Mayor Eric Adams wants the NYPD to walk patrols on city subways alone to cover more ground — which would end a safety protocol put in place in the wake of the assassination of two police officers nearly a decade ago.

“We are determined to single patrol,” Adams said Friday morning. “What that is going to allow us to do is now utilize our resources in the omnipresence that we have been talking about.

“When we made every patrol a dual patrol, we cut our department basically in half,” he added.

The double patrol rule was put in place in 2014 after officers Wenjian Liu and Rafael Ramos were assassinated in broad daylight in their patrol car. The Mayor is claiming that the single-patrol idea is not a budgetary measure, but was suggested by his new Police Commissioner after a review of all current policies this year.

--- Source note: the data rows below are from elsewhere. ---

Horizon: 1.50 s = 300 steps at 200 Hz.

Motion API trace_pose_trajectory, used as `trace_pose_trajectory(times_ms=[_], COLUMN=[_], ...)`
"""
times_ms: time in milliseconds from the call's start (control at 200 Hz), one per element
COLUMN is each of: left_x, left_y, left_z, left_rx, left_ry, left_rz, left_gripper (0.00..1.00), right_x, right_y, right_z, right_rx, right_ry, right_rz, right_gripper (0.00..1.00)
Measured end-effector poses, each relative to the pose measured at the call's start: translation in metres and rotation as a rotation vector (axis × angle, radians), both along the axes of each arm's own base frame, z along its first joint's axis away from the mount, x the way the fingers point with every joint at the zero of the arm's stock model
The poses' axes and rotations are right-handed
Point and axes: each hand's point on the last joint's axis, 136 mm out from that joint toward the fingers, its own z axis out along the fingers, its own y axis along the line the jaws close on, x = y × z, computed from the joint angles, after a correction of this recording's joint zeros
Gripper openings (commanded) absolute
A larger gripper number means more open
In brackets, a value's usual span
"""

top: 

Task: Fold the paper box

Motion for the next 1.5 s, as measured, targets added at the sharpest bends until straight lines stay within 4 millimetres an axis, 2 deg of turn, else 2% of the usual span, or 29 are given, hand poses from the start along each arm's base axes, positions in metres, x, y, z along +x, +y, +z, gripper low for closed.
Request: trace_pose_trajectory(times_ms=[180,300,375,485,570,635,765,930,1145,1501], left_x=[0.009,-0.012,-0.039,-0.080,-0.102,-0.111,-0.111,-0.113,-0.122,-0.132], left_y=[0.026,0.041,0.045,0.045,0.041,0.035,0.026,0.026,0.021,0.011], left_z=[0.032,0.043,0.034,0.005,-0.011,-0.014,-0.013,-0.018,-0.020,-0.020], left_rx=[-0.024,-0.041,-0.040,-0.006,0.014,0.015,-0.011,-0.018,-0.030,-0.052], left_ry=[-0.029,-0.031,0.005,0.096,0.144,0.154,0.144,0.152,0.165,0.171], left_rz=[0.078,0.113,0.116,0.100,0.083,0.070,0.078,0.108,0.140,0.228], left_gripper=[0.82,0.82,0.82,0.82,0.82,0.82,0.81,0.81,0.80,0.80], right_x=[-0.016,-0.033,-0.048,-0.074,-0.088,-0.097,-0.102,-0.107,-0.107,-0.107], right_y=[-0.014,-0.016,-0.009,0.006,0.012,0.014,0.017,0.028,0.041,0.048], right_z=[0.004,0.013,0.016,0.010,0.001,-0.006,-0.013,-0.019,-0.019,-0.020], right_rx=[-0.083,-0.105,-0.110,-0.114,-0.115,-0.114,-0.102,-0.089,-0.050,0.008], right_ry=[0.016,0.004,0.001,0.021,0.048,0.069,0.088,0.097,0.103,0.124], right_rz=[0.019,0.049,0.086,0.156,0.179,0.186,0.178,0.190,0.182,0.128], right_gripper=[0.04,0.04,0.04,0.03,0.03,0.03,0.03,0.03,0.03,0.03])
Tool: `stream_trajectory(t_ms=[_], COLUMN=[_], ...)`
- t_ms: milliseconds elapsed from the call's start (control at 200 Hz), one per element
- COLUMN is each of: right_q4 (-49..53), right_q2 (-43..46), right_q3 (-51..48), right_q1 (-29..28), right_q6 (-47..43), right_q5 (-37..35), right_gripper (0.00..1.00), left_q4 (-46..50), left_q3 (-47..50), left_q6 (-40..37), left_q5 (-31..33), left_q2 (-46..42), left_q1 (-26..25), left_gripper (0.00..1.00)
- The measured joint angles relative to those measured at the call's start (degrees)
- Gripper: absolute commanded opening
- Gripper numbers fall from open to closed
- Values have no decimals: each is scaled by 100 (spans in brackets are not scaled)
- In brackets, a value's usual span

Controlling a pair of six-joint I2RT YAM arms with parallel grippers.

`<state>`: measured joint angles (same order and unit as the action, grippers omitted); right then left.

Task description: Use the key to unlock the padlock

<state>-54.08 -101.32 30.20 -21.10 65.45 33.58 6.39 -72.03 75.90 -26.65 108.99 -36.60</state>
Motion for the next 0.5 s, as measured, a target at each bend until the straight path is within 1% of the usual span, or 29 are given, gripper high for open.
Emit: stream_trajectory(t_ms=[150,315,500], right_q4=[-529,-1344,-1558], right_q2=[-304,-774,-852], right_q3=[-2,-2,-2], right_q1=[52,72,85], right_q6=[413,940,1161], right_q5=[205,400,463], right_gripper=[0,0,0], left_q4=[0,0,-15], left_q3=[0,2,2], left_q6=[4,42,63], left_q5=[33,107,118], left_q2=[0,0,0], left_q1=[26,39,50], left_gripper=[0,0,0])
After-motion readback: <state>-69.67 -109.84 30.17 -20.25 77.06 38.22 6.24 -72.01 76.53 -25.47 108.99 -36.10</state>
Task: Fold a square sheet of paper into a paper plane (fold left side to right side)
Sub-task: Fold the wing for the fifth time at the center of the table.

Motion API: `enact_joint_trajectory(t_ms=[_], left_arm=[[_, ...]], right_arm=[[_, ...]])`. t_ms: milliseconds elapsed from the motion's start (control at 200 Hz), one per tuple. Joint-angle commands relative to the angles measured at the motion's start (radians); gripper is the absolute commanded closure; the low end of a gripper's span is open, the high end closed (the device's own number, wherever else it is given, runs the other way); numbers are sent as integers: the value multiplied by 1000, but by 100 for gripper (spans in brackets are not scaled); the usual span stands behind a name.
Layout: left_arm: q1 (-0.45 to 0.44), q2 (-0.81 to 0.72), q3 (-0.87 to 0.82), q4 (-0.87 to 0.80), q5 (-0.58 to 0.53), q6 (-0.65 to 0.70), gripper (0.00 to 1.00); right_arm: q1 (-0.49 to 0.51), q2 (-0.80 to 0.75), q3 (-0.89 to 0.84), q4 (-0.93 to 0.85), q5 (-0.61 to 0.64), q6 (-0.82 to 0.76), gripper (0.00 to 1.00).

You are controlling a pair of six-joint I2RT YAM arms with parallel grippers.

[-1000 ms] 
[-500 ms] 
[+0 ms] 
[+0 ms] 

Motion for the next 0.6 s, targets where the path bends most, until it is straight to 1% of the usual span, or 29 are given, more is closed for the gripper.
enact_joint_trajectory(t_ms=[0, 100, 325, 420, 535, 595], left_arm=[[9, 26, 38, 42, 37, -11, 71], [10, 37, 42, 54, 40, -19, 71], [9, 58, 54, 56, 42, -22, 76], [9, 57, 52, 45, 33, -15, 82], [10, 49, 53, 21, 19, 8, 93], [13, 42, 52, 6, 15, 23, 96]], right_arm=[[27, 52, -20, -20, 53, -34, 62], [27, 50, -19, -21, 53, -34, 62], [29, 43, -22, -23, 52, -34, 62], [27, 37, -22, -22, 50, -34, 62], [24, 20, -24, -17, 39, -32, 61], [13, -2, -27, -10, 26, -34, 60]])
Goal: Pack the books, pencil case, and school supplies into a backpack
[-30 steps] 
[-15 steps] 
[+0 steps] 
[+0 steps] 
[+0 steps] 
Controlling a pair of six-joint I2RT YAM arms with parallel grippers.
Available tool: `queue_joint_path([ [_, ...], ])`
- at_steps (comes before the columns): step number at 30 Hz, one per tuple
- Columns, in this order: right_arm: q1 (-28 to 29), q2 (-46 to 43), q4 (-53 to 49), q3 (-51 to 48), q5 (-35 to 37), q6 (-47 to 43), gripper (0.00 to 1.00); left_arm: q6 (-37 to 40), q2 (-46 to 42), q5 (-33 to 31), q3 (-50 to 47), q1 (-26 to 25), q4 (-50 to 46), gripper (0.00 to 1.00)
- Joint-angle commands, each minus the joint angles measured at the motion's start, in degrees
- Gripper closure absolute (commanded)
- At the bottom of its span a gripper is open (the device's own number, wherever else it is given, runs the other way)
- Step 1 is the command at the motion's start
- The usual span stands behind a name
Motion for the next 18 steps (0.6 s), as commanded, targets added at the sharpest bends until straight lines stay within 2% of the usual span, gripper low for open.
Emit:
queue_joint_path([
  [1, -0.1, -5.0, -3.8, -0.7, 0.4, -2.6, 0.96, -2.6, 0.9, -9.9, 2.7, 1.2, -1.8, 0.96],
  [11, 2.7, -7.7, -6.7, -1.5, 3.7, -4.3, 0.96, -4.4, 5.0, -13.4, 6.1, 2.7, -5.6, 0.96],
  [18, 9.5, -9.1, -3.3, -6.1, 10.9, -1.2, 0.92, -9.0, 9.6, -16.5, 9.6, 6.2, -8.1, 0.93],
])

PBA president Patrick Lynch weighed in on the announcement almost immediately. He pointed out that single patrols made it more difficult for police officers to keep subway riders safe and protect themselves in the process. He also got in a shot at bail reform laws and soft-on-crime DAs, saying that single patrols are “even less effective now that criminals know there are no consequences for fighting cops and resisting arrest.”

The reality is that being a cop – particularly in a large city – has always been a dangerous job. But it’s gotten far more dangerous in the modern era. With a major push in primarily large, blue cities toward decriminalization and “decarceration,” the disincentive for committing crimes has decreased. When that happens, you get more criminals committing increasingly brazen acts of crime. Think of it as the law of supply and demand when applied to the balance between the law-abiding and the lawless.

There was a time back in the nineties when New York City had beaten its urban crime problem into submission, with some of the lowest levels of violent crime ever seen. This came about as a result of broken windows policing and a no-nonsense lack of tolerance for gang activity. But years of neglect and so-called “reform” under progressive leaders like Bill de Blasio have brought the bad old days back around again.

There may yet come a day in Gotham when policing can once again resemble the old Hollywood image of the friendly officer walking his beat and twirling his nightstick while stopping to chat with people from the neighborhood. But that day isn’t close to being a reality yet. The streets and particularly the subways are still dangerous for both civilians and the police. Telling all of the officers to face the subways alone is not progress and will probably only drive more officers off the force even as the city struggles to stem the flow of qualified police officers out of New York.